O CANDIDATO A COROINHA


Minha avó, que todos a consideramos como santa, era católica fervorosa e passava as tardes costurando roupas para os pobres. Talvez tenha sido por sua influência que eu me tornei coroinha (auxiliar de padre). Estava bastante interessado e me decidi a procurar ajuda.

Primeiro procurei um amigo, que tinha o apelido de zé mico e era coroinha, para saber como era esse trabalho e o zé mico me falou maravilhas. Que ele tocava o sino, tomava vinho de padre e que a igreja tinha partes secretas, que poucos conheciam, e onde ele corria e brincava. Pronto, tá resolvido, vou ser coroinha, vai ser muito bom e minha avó vai ficar muito feliz.

Alguns dias depois procurei o padre Tenysson e falei de minha pretensão. Ele (que devia estar precisando de coroinha) me perguntou se eu sabia bater a Ave Maria no sino. Eu fiquei pasmo por alguns segundos, mas me recuperei e disse que sim (eu tinha que ser coroinha). O padre então falou que eu fosse lá em cima e batesse uma Ave Maria para chamar os fiéis para a missa.

A torre da matriz de Ipameri tem uns vinte metros de altura, começa-se a subir por uma escada comum até a varanda onde fica o coro, depois sobe-se por uma escada quase vertical, de madeira, que balança mais conforme você vai subindo. Eu não fazia idéia que era tão difícil, mas precisava continuar.

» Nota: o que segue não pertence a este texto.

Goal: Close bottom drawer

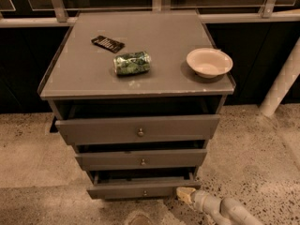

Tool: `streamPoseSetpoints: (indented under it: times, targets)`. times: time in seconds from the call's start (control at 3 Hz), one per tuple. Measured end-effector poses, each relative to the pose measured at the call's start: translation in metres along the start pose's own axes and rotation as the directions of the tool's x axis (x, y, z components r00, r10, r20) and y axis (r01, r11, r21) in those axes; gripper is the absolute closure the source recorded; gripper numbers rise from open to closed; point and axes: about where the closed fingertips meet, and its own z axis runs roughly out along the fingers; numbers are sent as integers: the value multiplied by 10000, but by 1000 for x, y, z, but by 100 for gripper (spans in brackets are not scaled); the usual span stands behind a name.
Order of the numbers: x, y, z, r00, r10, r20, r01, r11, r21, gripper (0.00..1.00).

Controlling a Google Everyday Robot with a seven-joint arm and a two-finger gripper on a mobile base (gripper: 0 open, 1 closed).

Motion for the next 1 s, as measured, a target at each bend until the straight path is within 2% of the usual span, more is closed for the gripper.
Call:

No penúltimo andar da torre me deparei com a fantástica máquina do relógio da torre, nunca imaginei que existisse um relógio tão grande (embora o visse de longe todos os dias). Fiquei ali alguns segundos embasbacado com a altíssima tecnologia que gerou aquela máquina e continuei a subida, agora em uma escada vertical ainda mais temerosa. 

Eu estava entrando em um novo e fantástico mundo, lugares secretos onde poucas pessoas tinham chegado. Só de pensar nisso quase mijei nas calças de tanta emoção e alegria. O que mais me aguardava naquela trilha medieval, perigosa e oculta que estava se revelando às minhas impressionadíssimas retinas?

Cheguei no último andar da torre, os sinos eram enormes, especialmente o principal, e a vista era simplesmente estonteante, de onde se viam todos os telhados de Ipameri (Goiás). Engoli em seco e parei por dois minutos para renovar o fôlego e pensar na melhor forma de fazer aquele sino imenso tocar.

Logo vi uma corda amarrada no suporte do sino e entendi seu funcionamento. Pendurei-me nesta corda e, com toda a minha força e amor em meu coração, comecei a tocar. Imaginei a música Ave Maria que vovó cantava e toquei o sino no mesmo ritmo. O som do sino era incrível e quase estourava meus tímpanos, tive vontade de fugir, mas continuei. Ao terminar desci e fui tremendo procurar o padre. 

Encontrei o padre Tenysson na sacristia, todo paramentado para a missa, ele se voltou para mim sorrindo e falou que foi a Ave Maria mais bela que já ouvira, que iria me ensinar latim para que eu o auxiliasse na Santa Missa. Saí meio tonto, meio feliz... Que diabo será esse tal de latim?

Na verdade não foi difícil, aprendi apenas as palavras que deveriam ser pronunciadas na missa e achei que o latim não era tão difícil como podia parecer, quando ouvíamos o padre falar na missa. Fui estudar o latim prá valer no ginásio, ufa!

O que eu não sabia era que o trabalho do coroinha começava às cinco horas da manhã, arrumando o vinho, as hóstias e, principalmente, o turíbulo que, quando esticado, ficava quase da minha altura. E este trabalho só terminava depois das dez horas (e eu em jejum!).